L’aménagement des installations est déjà bien avancé.

“On construit un plancher sur lequel on va installer des modules dans lesquels on va produire nos transplants pour les amener à l’extérieur. On a trois salles d’à peu près 1000 pieds carrés chacune. Dans les deux premières, on va produire 40 000 plants dans chacune et dans l’autre, on va produire notre propre matière première. La raison pour laquelle on s’installe à l’intérieur du bâtiment qui est très haut de plafond avec une alimentation électrique conséquente et un système d’eau performant et de qualité, c’est qu’on n’a pas tout à fait fini la modularisation de nos équipements pour être capable de s’installer à l’extérieur. On va se développer en modulaire. La compagnie Modulable utilise ces bâtiments pour étendre des écoles ou des hôpitaux de façon temporaire. Ils récupèrent ces bâtiments et les transforment en pépinières et on vient installer nos équipements à l’intérieur. Ça nous amène une grande flexibilité. On aura un centre de production important à Trois-Rivières qui va nous permettre d’avoir une base sécurisée, qui ensuite va nous permettre de développer des installations satellites chez nos producteurs.”

Les installations utilisant la technologie aéroponique de Cultivar au District Lupel. (Photo: courtoisie)

Croissance

Pépinière Cultivar compte deux importants producteurs de fraises au Québec parmi ses clients, Savoura et Demers, et le plan de croissance semble prometteur pour les prochaines années.

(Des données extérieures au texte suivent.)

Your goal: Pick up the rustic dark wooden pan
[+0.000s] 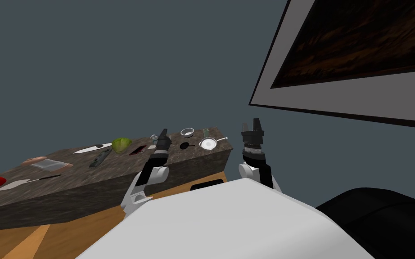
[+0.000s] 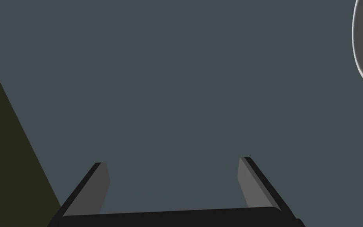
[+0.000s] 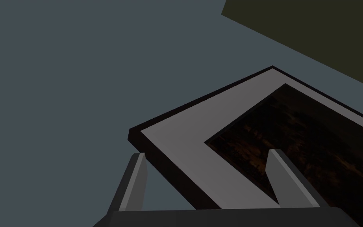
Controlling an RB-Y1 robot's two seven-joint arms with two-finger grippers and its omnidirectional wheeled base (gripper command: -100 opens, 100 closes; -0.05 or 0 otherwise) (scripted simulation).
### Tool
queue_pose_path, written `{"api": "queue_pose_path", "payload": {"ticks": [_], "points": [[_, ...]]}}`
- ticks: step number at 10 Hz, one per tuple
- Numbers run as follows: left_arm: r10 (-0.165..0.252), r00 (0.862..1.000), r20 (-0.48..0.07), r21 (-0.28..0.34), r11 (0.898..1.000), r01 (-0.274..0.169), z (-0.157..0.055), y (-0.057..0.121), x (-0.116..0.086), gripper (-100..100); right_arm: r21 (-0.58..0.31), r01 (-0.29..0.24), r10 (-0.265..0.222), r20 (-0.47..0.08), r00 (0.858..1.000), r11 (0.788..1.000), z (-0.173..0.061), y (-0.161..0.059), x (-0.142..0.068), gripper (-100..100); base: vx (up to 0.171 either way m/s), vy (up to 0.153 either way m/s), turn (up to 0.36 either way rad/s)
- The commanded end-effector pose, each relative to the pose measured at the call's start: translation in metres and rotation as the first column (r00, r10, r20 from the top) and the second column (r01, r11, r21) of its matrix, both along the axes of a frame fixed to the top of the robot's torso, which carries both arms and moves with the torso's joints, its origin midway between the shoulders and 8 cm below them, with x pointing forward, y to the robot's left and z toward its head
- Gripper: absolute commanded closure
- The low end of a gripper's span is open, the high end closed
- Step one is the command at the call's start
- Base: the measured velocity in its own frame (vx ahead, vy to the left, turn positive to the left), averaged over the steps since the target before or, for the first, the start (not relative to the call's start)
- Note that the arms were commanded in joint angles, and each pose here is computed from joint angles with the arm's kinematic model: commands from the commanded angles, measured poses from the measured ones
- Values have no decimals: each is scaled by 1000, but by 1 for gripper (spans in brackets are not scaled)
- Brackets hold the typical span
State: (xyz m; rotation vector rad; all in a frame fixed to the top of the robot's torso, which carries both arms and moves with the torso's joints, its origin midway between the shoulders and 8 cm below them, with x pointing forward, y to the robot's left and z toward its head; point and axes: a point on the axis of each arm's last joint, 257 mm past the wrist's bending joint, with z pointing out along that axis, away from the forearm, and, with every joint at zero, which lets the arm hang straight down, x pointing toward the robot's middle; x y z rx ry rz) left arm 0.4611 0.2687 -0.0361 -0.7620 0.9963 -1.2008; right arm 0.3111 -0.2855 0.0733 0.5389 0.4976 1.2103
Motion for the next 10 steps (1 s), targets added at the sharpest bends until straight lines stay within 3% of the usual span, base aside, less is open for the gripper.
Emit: {"api": "queue_pose_path", "payload": {"ticks": [1,6,7,10], "points": [[-12,999,-48,-8,1000,12,-11,0,18,-100,0,0,0,0,1000,1000,0,0,0,0,-15,-2,37],[-15,988,-153,-17,1000,13,-35,0,38,-100,0,0,0,0,1000,1000,0,0,0,0,-8,-1,12],[-26,981,-193,-25,999,22,-45,-2,52,-100,0,0,0,0,1000,1000,0,0,0,0,-11,-3,26],[-29,958,-287,-34,999,20,-69,-3,68,-100,0,0,0,0,1000,1000,0,0,0,0,-11,-5,18]]}}
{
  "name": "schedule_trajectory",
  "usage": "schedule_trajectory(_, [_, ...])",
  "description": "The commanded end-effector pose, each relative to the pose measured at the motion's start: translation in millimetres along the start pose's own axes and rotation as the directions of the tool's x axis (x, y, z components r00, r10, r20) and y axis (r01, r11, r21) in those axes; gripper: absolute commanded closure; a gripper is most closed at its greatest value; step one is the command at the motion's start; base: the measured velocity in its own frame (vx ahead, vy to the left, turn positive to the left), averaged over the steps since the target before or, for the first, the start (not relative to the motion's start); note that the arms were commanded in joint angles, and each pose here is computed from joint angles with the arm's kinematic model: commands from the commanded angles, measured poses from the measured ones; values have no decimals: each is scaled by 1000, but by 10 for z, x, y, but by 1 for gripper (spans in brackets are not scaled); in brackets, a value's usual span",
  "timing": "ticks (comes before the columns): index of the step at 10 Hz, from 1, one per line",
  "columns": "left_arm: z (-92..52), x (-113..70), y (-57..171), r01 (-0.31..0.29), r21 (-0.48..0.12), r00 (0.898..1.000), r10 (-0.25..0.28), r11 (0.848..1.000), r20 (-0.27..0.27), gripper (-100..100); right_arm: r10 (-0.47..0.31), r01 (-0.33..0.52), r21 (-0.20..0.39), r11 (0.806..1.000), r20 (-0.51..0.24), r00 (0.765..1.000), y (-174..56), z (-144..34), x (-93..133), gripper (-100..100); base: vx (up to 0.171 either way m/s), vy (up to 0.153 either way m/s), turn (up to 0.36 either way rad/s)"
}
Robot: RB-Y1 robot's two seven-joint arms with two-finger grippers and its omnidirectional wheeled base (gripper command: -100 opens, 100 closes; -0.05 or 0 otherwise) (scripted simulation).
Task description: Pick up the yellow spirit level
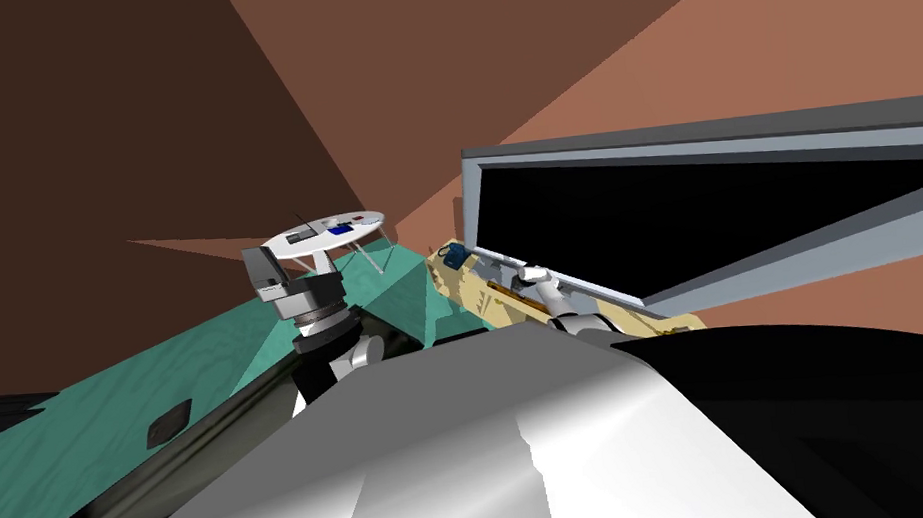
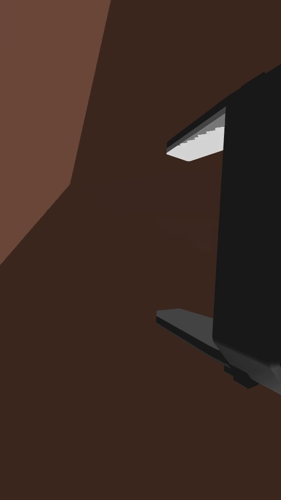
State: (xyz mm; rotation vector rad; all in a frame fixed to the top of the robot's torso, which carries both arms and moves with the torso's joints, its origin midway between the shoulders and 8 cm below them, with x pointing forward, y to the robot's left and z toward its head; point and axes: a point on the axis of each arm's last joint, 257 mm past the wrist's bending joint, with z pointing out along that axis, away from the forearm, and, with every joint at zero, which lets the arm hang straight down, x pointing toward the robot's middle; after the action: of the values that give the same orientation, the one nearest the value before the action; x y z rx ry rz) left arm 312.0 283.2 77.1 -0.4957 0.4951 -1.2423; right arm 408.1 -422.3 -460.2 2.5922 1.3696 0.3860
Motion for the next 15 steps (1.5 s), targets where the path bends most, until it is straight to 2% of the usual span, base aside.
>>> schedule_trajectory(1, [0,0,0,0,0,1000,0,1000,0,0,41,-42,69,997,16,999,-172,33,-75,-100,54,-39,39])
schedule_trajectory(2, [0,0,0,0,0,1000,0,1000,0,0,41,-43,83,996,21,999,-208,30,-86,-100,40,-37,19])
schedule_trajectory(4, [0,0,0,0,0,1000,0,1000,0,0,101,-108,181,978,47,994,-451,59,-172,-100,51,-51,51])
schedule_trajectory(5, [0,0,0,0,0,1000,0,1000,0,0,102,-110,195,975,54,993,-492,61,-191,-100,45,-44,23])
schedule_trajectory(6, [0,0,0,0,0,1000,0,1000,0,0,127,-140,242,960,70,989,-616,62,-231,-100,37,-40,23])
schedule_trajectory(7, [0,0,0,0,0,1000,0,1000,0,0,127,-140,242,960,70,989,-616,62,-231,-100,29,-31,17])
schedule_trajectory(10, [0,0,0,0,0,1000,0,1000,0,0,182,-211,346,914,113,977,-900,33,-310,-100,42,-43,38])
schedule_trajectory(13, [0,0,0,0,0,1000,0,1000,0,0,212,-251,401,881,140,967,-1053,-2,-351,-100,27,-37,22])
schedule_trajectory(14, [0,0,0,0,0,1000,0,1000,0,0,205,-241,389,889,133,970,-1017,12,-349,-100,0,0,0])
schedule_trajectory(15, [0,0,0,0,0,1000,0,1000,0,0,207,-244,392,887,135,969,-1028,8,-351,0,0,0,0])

“J’ai mentionné ces deux gros, mais il y a plein d’acteurs qui demandent des plants de fraises. Au Québec, le marché commande à peu près 80 millions de plants de fraises par année. L’année prochaine, on va produire 400 000 plans. C’est très faible par rapport à la quantité, mais déjà un bon volume. L’année suivante, on essaie de multiplier par cinq cette installation-là pour arriver à 2,5 millions. Notre objectif est d’arriver en 2028 à 6,5 millions de plants produits, un peu moins de 10 % du requis des producteurs québécois. On a encore beaucoup de marge de volume et on parle que de la fraise.”

Les producteurs de tomates, concombres et poivrons pourraient également bénéficier de la technologie de Pépinière Cultivar.

“Notre but, c’est de faire grossir des plants dans nos installations pour que les producteurs maraîchers aient une matière première fiable. Ils en ont besoin pour avoir une production prédictive et stable pour avoir une force de négociation avec la distribution pour augmenter leur rentabilité.”

Pépinière Cultivar ne s’intéresse pas seulement aux grosses entreprises qui génèrent des volumes importants de plants.

“Au contraire. Par exemple, on a un partenaire, le Ricaneux, qui fait un vin de fraises et de framboises. Il a besoin de 3000 plants de fraises par année. Ce n’est pas grand-chose, mais il achète ses plants à un prix important parce qu’il a des petites quantités. Notre but, quand on fait 80 000 plants, on en réserve 10 % pour des petits producteurs, ce qui va nous permettre de mettre à disposition des petites quantités au prix des gros producteurs. Notre but est aussi de sécuriser tous les petits producteurs.”

L’entreprise utilise une technologie tellement unique qu’elle rencontre peu de compétition jusqu’à maintenant.

“On est la seule pépinière aéroponique en vertical aujourd’hui. Ça ne veut pas dire que ce n’est pas en train de se développer. Beaucoup de gros joueurs essayent de trouver des solutions et n’ont pas encore trouvé la clé. Deux autres partenaires sur le marché au Québec le font de façon différente, avec moins de précision technologique. On peut dire qu’on est unique aujourd’hui, mais dans un marché dynamique.”